Google caught ‘red-handed’ using stolen Genius lyrics: lawsuit
Music

Google caught ‘red-handed’ using stolen Genius lyrics: lawsuit

The song lyrics platform Genius is suing Google after catching the search giant “red-handed” publishing text cribbed from its website.

The Brooklyn-based firm is seeking at least $50 million in combined damages from Google and LyricFind, the Canadian company that allegedly provided the stolen lyrics placed in information boxes at the top of Google searches.

Genius says its web traffic — a key source of revenue — suffers when such boxes appear above its own webpages in search results.

Google and LyricFind “have been caught red-handed misappropriating content from Genius’s website, which they have exploited — and continue to exploit — for their own financial benefit and to Genius’s financial detriment,” says the Brooklyn Supreme Court complaint filed Tuesday, which also calls the companies’ practices “anticompetitive.”

Genius’s allegations against Google first came to light in June, when the Wall Street Journal detailed how the site concluded its lyrics were being lifted.

Genius created a subtle typographical watermark to check whether lyrics appearing in Google searches were identical to those on Genius’s platform. The test embedded an alternating pattern of “curly” and “straight” apostrophes in the text of lyrics that spells the word “REDHANDED” when translated into Morse code, the lawsuit says.

Genius says it put the watermark on 271 songs for which Google provided information boxes when users searched for lyrics.
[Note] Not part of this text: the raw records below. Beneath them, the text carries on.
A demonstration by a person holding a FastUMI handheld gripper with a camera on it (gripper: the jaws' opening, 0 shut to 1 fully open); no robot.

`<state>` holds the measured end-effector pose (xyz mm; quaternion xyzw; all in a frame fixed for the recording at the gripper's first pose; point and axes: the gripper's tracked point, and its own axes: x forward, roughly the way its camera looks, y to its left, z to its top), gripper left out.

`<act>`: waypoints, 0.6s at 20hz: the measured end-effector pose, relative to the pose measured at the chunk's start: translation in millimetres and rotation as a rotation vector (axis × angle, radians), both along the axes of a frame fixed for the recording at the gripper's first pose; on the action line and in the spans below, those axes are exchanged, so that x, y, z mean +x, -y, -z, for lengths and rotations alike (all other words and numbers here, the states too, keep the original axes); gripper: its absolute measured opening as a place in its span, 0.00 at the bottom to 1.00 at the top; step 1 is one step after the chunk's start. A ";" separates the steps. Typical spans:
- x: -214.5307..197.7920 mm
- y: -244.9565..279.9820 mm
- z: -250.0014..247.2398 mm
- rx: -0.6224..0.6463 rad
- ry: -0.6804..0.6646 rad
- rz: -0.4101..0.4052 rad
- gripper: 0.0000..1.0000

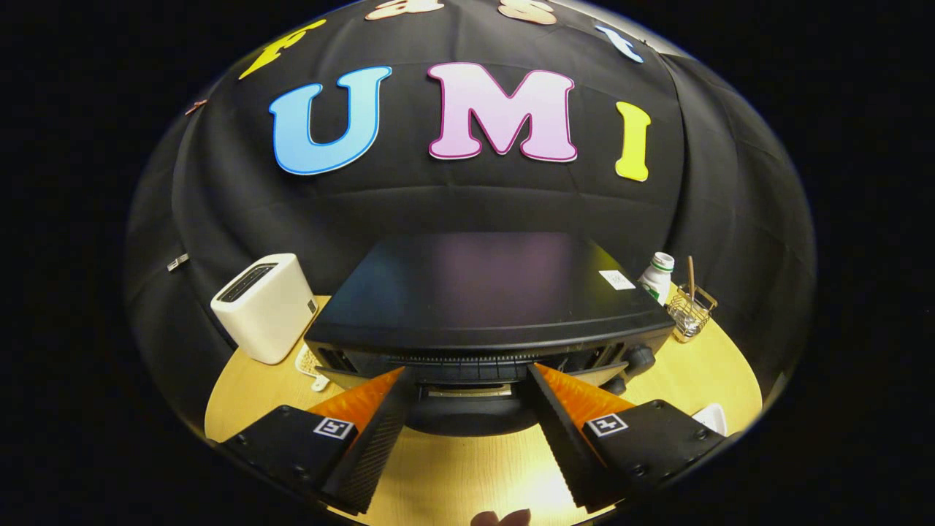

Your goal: Open the toaster oven, put the food inside, and close the toaster oven door.

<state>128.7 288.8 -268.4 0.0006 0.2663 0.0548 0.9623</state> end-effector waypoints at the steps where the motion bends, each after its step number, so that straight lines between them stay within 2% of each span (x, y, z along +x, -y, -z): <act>1: -8.6 0.7 1.5 -0.002 0.004 0.001 0.99; 7: -64.6 8.5 37.3 0.011 -0.068 0.016 0.99; 12: -94.8 13.0 76.7 -0.002 -0.171 0.006 1.00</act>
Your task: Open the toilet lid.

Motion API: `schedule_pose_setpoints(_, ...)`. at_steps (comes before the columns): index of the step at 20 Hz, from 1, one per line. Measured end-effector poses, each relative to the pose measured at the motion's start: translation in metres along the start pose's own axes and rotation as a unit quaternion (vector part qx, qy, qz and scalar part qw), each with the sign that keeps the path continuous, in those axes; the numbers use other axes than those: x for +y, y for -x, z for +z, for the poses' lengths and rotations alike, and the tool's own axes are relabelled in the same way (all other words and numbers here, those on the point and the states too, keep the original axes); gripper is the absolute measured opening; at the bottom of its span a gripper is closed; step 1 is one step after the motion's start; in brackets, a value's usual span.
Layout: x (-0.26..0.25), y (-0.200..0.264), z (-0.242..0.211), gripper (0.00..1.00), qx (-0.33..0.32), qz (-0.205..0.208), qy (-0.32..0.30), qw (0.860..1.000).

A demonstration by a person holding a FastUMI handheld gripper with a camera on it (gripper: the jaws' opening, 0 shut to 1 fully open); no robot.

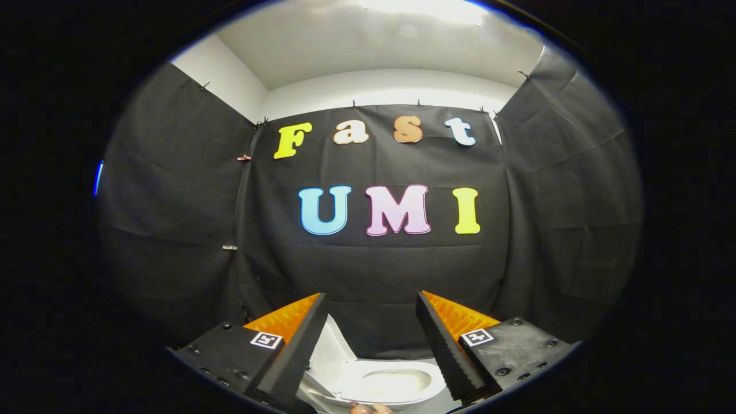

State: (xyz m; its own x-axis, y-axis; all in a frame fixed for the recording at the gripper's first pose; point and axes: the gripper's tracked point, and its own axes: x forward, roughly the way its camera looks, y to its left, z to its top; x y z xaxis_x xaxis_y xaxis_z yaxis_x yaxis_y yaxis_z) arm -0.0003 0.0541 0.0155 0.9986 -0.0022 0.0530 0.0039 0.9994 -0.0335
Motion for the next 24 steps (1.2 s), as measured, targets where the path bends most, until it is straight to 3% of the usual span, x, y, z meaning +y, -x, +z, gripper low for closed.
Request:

Some 116 of those, or 43 percent, “showed clear evidence of matching” the pattern, according to the complaint.

Google told Genius that allegedly stolen verses came from LyricFind, which licenses lyrics for display on the internet, the suit says. Google has said it does not scrape websites for lyrics that appear in search results but rather licenses them from third-party companies.

But Genius alleges there was an effort to hide the copying of lyrics after the practice drew bad publicity.

After noticing the apostrophe pattern had disappeared from information boxes, Genius says it devised a new watermark in August using two different space characters that computers, but not humans, can tell apart. The company found that watermark in lyrics boxes that were missing the “REDHANDED” apostrophes, the lawsuit says.

“Google’s knowing placement of lyrics Information Boxes containing content misappropriated from Genius’s website despite Google’s own professed disfavoring of copied content is deceptive and anticompetitive,” Genius says in the complaint.

The suit accuses both Google and LyricFind of violating Genius’s terms of service by copying, selling, distributing or modifying content from its site since at least 2016.

LyricFind CEO Darryl Ballantyne said the company has not been in touch with Genius since June and has not been served with the complaint. “From what we’re reading online, it is completely frivolous and without merit,” Ballantyne said in an email.

In response to the lawsuit, a Google spokeswoman pointed to a June blog post in which the company pledged to note the source of lyrics in its search results.

“We always strive to uphold high standards of conduct for ourselves and from the partners we work with,” group product manager Satyajeet Salgar wrote in the post.